El boga no quiso dar información y tuvimos que convencerlo. Al fin nos dijo que el cliente era su jefa, una abogada que se llama Mercedes Lascano, y que el punto que buscamos se lo habían mandado de una oficina de Alemania. Mi amigo también me dijo que no fueron más a ver el expediente. A lo mejor esa mina sepa dónde está Carlitos.
Lorena notó cómo a Mercedes le temblaban las manos. Al fin levantó la vista y dijo:
—A vos te lo puedo decir. Lo que dice este papel es cierto. El tal Carlos Rafat es un cliente que tenía un problema con la Aduana, pero con quien perdimos todo tipo de contacto. ¿Cómo se enteraron?

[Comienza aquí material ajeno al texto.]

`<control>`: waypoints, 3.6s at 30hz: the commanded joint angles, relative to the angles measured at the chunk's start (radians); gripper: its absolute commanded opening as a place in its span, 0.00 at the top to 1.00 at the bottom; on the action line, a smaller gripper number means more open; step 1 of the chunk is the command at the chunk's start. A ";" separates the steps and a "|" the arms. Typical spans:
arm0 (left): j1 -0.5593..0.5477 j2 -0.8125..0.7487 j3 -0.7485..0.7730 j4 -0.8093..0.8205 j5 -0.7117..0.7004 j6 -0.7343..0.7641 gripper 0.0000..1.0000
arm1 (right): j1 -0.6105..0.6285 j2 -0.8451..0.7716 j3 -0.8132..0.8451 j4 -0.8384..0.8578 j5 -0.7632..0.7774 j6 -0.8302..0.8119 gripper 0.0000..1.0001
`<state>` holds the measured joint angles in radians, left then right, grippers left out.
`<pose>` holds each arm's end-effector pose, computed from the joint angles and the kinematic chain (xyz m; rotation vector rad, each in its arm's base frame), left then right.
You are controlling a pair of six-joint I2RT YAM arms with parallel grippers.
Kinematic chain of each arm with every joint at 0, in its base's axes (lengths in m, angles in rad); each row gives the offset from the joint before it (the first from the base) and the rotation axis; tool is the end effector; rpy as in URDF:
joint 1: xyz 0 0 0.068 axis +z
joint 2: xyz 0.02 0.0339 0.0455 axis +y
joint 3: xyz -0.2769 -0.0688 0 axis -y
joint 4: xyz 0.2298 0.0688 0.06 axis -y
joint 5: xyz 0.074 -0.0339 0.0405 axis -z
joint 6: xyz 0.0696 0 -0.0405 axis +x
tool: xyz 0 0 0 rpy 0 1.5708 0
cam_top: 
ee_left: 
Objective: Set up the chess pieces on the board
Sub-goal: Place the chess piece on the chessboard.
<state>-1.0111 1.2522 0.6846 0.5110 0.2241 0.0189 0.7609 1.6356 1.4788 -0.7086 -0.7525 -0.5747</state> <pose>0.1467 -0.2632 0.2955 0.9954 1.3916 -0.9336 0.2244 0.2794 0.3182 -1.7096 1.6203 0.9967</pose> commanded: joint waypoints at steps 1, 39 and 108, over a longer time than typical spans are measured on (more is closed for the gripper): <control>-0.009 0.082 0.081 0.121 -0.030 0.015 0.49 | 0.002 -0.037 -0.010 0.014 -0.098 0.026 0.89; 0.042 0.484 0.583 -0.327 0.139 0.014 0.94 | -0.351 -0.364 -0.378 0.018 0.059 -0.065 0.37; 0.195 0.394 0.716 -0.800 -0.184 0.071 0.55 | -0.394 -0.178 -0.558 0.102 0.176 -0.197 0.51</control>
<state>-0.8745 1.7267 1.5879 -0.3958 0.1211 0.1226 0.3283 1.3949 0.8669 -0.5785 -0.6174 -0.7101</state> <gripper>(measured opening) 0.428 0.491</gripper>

—Ahí lo dice: por un amigo de la Aduana —señaló Lorena.
—¿Y por qué lo están buscando?
—Porque hay rumores de que fue ese hombre el que delató a la organización. Buscan venganza. Parece que es un personaje.
—¿Y por qué denunció a sus cómplices?
—En realidad no eran sus cómplices, sino una banda rival que comete toda clase de delitos: armas, drogas, gente, asaltos, contrabando, falsificación. Ignoro la causa de la denuncia pero estoy segura de que, sin esa información que tiene la Federal, nunca habríamos podido descubrirlos. Me parece que tiene que tomar los recaudos necesarios, doctora. La tienen identificada y esta gente no se anda con chiquitas.